En ese momento se necesitaban 3.700 dólares (81 millones 400 mil bolívares) solo para lo referente a conservación del cuerpo, embalaje, trámites legales y boleto aéreo para la carga. A eso se le debían sumar más de mil dólares (22 millones de bolívares) correspondientes al pasaje del familiar.

Hoy el mismo proceso representa más de siete mil dólares (154 millones de bolívares), un dinero con el que pocos venezolanos cuentan si una emergencia de este tipo llega a tocarles la puerta.

Pero, ¿qué opciones tienen los ciudadanos ante este tipo de situaciones?

Por excelencia este es un trámite que se realiza con el apoyo del Ministerio de Relaciones Exteriores, pero desde antes de 2015 ya se negaba el amparo a ciudadanos que no fueran miembros de los cuerpos diplomáticos del país.
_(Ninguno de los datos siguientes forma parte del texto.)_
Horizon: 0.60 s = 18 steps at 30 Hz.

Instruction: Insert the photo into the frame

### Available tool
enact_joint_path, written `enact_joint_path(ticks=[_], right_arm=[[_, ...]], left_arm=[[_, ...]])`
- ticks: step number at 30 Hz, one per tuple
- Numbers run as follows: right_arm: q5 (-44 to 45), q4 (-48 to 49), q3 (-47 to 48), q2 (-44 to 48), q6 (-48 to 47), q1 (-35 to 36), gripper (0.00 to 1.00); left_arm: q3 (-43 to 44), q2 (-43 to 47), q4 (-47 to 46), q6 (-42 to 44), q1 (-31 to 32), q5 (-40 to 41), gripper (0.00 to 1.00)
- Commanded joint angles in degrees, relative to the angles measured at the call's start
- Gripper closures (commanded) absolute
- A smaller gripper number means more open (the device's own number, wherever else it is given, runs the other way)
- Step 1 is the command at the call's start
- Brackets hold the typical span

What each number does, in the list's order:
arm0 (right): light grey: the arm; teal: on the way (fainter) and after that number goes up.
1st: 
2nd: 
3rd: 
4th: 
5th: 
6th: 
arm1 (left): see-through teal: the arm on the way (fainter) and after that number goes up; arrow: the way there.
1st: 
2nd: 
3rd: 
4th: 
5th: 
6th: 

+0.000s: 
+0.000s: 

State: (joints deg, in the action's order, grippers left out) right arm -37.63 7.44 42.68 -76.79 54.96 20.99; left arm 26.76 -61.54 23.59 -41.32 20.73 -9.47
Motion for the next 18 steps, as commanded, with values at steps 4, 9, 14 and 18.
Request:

Así lo confirmó la madre de Gutiérrez, Elena Prado, quien estuvo al menos una semana solicitando información sobre este trámite a diferentes organismos, que le explicaron que ya no contaban con las divisas para apoyar a quienes se encontraran ante este tipo de contingencia.
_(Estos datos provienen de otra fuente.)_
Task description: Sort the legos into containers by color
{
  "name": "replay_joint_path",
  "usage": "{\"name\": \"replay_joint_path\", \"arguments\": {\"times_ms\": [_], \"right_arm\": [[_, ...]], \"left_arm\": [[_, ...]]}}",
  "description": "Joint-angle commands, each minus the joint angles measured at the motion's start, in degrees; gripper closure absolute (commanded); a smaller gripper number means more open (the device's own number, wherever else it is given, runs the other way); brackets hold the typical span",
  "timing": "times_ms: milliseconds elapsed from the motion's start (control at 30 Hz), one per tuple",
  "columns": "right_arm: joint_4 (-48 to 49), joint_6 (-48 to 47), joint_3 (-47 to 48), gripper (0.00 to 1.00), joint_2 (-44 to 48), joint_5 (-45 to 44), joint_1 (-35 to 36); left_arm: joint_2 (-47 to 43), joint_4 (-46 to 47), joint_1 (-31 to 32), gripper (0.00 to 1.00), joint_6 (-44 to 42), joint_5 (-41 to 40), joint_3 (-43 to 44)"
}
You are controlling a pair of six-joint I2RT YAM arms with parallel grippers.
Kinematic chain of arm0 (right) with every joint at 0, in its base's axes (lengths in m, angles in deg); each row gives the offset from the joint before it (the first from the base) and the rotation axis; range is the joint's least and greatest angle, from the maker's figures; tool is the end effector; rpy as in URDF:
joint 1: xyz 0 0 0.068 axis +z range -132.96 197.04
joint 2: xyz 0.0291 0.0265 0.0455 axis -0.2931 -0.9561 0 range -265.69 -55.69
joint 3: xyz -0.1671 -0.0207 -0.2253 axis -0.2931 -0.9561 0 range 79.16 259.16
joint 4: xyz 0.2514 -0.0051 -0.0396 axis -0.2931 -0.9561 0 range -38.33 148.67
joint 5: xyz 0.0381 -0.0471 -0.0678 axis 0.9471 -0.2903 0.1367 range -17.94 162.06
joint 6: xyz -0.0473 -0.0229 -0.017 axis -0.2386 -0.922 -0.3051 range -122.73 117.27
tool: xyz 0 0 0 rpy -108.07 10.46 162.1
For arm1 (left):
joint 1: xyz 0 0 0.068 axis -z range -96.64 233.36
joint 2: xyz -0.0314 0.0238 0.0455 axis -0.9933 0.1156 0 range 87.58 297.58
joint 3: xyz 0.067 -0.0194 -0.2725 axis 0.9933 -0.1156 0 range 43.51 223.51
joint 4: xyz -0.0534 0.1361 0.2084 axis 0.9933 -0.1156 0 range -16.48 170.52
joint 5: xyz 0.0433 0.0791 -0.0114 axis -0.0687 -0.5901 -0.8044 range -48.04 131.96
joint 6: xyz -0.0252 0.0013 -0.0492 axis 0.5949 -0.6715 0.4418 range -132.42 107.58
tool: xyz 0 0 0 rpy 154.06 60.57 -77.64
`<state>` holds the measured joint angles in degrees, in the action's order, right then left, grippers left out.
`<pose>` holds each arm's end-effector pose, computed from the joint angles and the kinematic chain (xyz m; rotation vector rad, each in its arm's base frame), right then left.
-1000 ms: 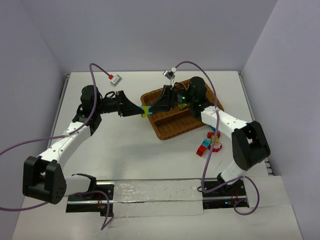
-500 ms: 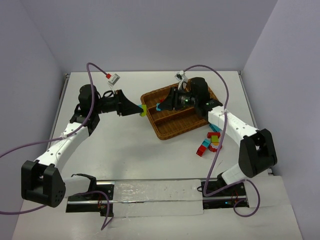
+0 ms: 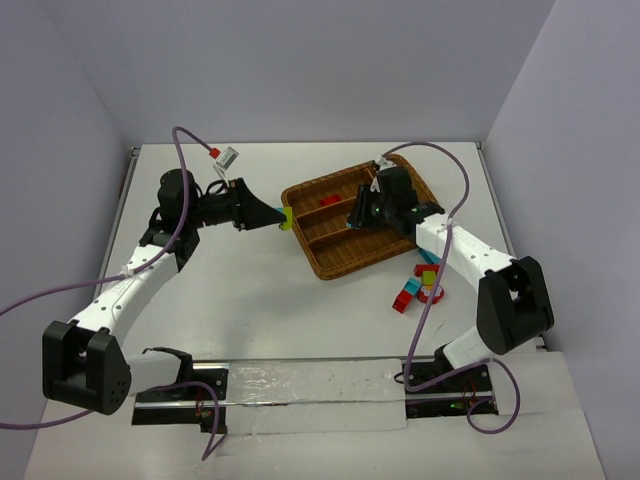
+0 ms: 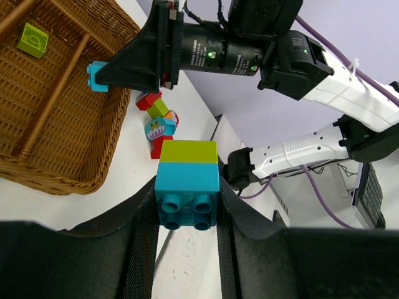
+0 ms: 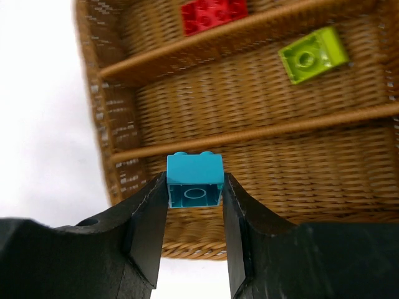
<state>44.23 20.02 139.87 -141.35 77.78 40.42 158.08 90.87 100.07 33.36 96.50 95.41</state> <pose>0.2980 0.1329 0.2689 -0.0671 2.3108 0.5342 0.2481 -0.1064 0.3379 0.3201 1.9101 -1.5733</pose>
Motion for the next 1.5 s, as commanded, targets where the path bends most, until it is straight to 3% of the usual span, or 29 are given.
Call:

Luego de repasar sus alternativas, un familiar le recordó a Prado que Lisbeth se había ido a República Dominicana en avión y que los seguros de viaje cubrían las repatriaciones.

La información era cierta, pero Lisbeth eligió no adquirir el seguro porque no era un requisito necesario para viajar y porque incrementaba el costo del boleto en al menos 100 dólares.

Este tipo de seguros son indispensables para viajar a países como Alemania, España, Francia, Grecia, Holanda, Italia y Portugal, entre otros países de la Unión Europea, pero en Latinoamérica siguen siendo opcionales.

Hasta el día de hoy el cuerpo de Lisbeth sigue en un nicho en un cementerio de la localidad de San Pedro de Macorís. Su madre no ha podido viajar aún para despedirse de su hija, una de cientos de venezolanos que han muerto en iguales condiciones.